EX-10.1 2 c61926_ex10-1.htm c61926_ex10-1.htm -- Converted by SEC Publisher, created by BCL Technologies Inc., for SEC Filing

Exhibit 10.1

AMENDMENT NO. 2 TO
AMENDED AND RESTATED SEVERANCE AGREEMENT

     AMENDMENT NO. 2 (the “Amendment”), dated as of June 18, 2010, to that certain AMENDED AND RESTATED SEVERANCE AGREEMENT (the “Agreement”) by and between Enzon Pharmaceuticals, Inc. (the “Company”) and Ralph del Campo (“Executive”) dated as of May 7, 2004, as further amended by AMENDMENT NO. 1 thereto, dated as of November 6, 2007 (the Amended and Restated Severance Agreement collectively with Amendment No. 1 thereto, the “Agreement”).

     The undersigned parties hereby desire to amend the Agreement in the manner set forth herein.

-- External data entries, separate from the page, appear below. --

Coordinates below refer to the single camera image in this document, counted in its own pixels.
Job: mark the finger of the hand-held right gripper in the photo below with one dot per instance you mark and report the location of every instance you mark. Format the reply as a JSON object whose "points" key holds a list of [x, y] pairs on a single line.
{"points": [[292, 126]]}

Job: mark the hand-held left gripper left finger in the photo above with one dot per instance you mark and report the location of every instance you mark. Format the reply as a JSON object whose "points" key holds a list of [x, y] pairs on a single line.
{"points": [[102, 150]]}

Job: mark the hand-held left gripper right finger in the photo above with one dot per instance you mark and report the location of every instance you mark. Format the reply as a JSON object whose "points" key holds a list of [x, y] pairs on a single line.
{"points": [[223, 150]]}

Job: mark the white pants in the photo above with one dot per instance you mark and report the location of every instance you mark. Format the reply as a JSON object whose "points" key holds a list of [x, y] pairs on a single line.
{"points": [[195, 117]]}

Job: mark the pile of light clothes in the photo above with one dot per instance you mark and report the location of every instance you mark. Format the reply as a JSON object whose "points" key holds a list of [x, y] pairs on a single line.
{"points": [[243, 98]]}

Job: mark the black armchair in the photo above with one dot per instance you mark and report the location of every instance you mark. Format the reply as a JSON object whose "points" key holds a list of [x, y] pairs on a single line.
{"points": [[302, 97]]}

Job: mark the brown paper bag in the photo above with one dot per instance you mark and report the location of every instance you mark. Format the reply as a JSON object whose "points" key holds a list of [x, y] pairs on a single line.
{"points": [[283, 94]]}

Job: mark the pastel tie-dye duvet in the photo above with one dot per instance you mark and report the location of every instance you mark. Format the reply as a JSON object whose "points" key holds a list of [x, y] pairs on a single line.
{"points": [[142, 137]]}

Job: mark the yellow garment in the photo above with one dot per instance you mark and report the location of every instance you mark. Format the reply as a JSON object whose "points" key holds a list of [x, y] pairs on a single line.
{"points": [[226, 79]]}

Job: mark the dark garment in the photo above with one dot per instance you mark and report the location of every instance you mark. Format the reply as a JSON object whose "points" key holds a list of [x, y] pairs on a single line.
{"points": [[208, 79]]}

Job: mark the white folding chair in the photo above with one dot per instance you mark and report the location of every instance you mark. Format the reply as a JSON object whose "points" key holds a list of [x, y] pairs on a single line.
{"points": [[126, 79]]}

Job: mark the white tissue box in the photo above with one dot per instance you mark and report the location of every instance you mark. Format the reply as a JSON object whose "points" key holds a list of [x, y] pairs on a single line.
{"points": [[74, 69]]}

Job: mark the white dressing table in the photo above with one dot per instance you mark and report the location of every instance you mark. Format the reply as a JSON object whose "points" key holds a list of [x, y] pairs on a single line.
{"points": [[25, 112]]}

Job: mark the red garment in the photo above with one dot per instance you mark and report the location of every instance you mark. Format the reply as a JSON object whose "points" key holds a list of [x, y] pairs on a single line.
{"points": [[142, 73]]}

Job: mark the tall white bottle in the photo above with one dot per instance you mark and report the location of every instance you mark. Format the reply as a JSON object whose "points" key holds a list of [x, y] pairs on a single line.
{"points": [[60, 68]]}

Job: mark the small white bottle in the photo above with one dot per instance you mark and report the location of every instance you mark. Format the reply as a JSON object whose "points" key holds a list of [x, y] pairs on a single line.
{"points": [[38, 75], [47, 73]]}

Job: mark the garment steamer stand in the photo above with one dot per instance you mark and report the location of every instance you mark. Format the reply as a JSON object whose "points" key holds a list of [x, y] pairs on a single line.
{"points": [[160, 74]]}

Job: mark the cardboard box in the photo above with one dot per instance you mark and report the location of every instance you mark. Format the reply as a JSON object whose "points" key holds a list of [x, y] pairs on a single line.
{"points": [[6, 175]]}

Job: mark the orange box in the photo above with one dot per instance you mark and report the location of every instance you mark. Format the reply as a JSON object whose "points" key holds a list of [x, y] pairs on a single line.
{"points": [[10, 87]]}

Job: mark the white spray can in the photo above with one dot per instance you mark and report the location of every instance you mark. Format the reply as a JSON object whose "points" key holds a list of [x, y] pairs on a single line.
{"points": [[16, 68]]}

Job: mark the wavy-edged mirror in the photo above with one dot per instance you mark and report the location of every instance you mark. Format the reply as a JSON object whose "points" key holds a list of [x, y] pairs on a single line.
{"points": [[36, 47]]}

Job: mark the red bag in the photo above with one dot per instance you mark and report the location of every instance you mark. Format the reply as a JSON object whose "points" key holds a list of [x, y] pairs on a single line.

All capitalized terms used herein but not otherwise defined shall have the meanings ascribed to such terms in the Agreement.

     NOW, THEREFORE, in consideration of the premises and the mutual agreements contained herein and for other good and valuable consideration the sufficiency of which is hereby acknowledged, the undersigned hereby agree as follows:

1. Paragraph C of the “Background” Section of the Agreement is hereby amended by replacing the words “S.V.P., Operations” with the words “Chief Operating Officer and Principal Executive Officer.”

2. The Agreement is hereby amended by inserting, immediately after Section 2, the following new Section 2A:

2A. Severance upon Termination without Cause or Termination by Executive for Good Reason other than with Change in Control. Subject to the limitation set forth in Section 4 hereof, in the event: (a) the Company terminates Executive’s employment without Cause, or Executive resigns for Good Reason; and (b) Section 2 hereof does not apply:

      (a) Executive shall receive his Base Salary through the date of termination;

      (b) Executive shall receive a pro rated portion of the Target Bonus (based on the Base Salary at the time of such termination) which would have been payable to Executive for the fiscal year during which such termination occurs;

      (c) Executive shall receive cash payments equal to the sum of the following: (i) his Base Salary at the time of such termination and (ii) the Target Bonus (based on the Base Salary immediately prior to such termination) for the fiscal year in which such termination occurs;

      (d) in the event the termination without Cause or resignation for Good Reason occurs prior to the six (6) month anniversary of this Amendment, then, in addition to the above, Executive shall receive a cash payment equal to one-twelfth


 

(1/12) of the amount of the payment referenced in subsection 2A(b), above, multiplied by 6 minus the number of full months Executive has been employed by the Company after the effective date of this Amendment. Thus, for example, if the termination without Cause or Resignation for Good Reason occurs after 2 full months have elapsed from the date of the signing of this Amendment, the additional payment under this subsection 2A(d) shall equal the amount of the payment referenced in subsection 2A(b) above times 4/12;

      (e) Executive shall continue to be entitled to any deferred compensation and other unpaid amounts and benefits earned and vested prior to Executive’s termination;

      (f) if Executive and Executive’s Family Members have medical and dental coverage on the date of such termination under a group health plan sponsored by the Company, the Company will reimburse Executive for the total applicable premium costs for medical and dental coverage under COBRA for Executive and Executive’s Family Members for a period of eighteen (18) months; provided, that the Company shall have no obligation to reimburse Executive for the premium cost of COBRA coverage as of the date Executive and Executive’s Family Members become eligible to obtain comparable benefits from a subsequent employer; and

      (g) the Company shall provide Executive outplacement assistance as determined by the Company in its discretion.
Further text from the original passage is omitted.